- _HOW TO COMPLETE THIS TASK_:
Write out the data word for word and drop any picture you find.

- _PROVIDED MATERIAL_:

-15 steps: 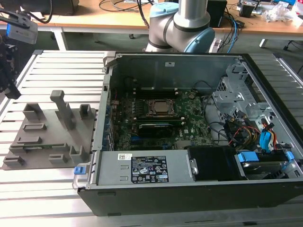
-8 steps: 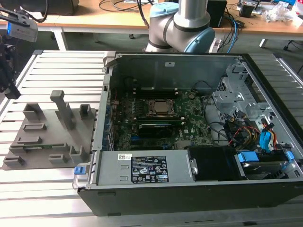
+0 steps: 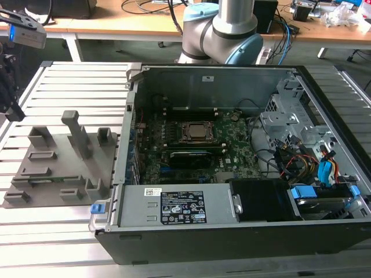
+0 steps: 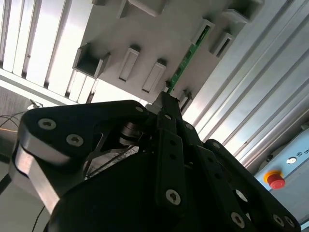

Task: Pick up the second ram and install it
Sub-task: 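Pick up the second ram and move it above second insertion slot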

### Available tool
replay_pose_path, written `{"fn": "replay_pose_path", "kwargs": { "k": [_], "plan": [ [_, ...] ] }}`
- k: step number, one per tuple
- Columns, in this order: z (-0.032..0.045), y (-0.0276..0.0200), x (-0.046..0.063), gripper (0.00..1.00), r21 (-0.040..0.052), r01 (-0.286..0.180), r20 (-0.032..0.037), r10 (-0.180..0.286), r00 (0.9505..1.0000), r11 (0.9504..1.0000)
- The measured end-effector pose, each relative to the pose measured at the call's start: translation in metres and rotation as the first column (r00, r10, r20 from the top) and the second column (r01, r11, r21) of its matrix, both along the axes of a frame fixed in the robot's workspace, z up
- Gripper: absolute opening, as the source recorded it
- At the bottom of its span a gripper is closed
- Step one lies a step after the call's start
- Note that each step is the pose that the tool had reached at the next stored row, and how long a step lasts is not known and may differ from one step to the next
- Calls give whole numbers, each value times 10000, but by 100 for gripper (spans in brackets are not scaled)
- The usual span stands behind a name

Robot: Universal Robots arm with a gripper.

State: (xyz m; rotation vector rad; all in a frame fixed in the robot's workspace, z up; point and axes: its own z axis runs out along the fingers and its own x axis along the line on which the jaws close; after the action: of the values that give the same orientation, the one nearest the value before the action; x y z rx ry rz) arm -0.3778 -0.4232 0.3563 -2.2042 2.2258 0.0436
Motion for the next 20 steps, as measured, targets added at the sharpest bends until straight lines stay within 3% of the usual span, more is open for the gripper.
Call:
{"fn": "replay_pose_path", "kwargs": {
  "k": [5, 8, 13, 20],
  "plan": [
    [0, 0, 0, 11, 0, -24, 1, 24, 10000, 10000],
    [0, 0, 0, 30, -1, -25, 0, 25, 10000, 10000],
    [-19, 0, 0, 30, 0, -26, 0, 26, 10000, 10000],
    [-150, 0, 0, 30, 0, -25, 0, 25, 10000, 10000]
  ]
}}
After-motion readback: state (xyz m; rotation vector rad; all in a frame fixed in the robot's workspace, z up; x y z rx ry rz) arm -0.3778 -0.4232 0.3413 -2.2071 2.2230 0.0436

- _RESULT_:
-15 steps: 
-8 steps: 
+0 steps: 
+0 steps: 

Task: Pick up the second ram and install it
Sub-task: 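Pick up the second ram and move it above second insertion slot
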
### Available tool
replay_pose_path, written `{"fn": "replay_pose_path", "kwargs": { "k": [_], "plan": [ [_, ...] ] }}`
- k: step number, one per tuple
- Columns, in this order: z (-0.032..0.045), y (-0.0276..0.0200), x (-0.046..0.063), gripper (0.00..1.00), r21 (-0.040..0.052), r01 (-0.286..0.180), r20 (-0.032..0.037), r10 (-0.180..0.286), r00 (0.9505..1.0000), r11 (0.9504..1.0000)
- The measured end-effector pose, each relative to the pose measured at the call's start: translation in metres and rotation as the first column (r00, r10, r20 from the top) and the second column (r01, r11, r21) of its matrix, both along the axes of a frame fixed in the robot's workspace, z up
- Gripper: absolute opening, as the source recorded it
- At the bottom of its span a gripper is closed
- Step one lies a step after the call's start
- Note that each step is the pose that the tool had reached at the next stored row, and how long a step lasts is not known and may differ from one step to the next
- Calls give whole numbers, each value times 10000, but by 100 for gripper (spans in brackets are not scaled)
- The usual span stands behind a name

Robot: Universal Robots arm with a gripper.

State: (xyz m; rotation vector rad; all in a frame fixed in the robot's workspace, z up; point and axes: its own z axis runs out along the fingers and its own x axis along the line on which the jaws close; after the action: of the values that give the same orientation, the one nearest the value before the action; x y z rx ry rz) arm -0.3778 -0.4232 0.3563 -2.2042 2.2258 0.0436
Motion for the next 20 steps, as measured, targets added at the sharpest bends until straight lines stay within 3% of the usual span, more is open for the gripper.
Call:
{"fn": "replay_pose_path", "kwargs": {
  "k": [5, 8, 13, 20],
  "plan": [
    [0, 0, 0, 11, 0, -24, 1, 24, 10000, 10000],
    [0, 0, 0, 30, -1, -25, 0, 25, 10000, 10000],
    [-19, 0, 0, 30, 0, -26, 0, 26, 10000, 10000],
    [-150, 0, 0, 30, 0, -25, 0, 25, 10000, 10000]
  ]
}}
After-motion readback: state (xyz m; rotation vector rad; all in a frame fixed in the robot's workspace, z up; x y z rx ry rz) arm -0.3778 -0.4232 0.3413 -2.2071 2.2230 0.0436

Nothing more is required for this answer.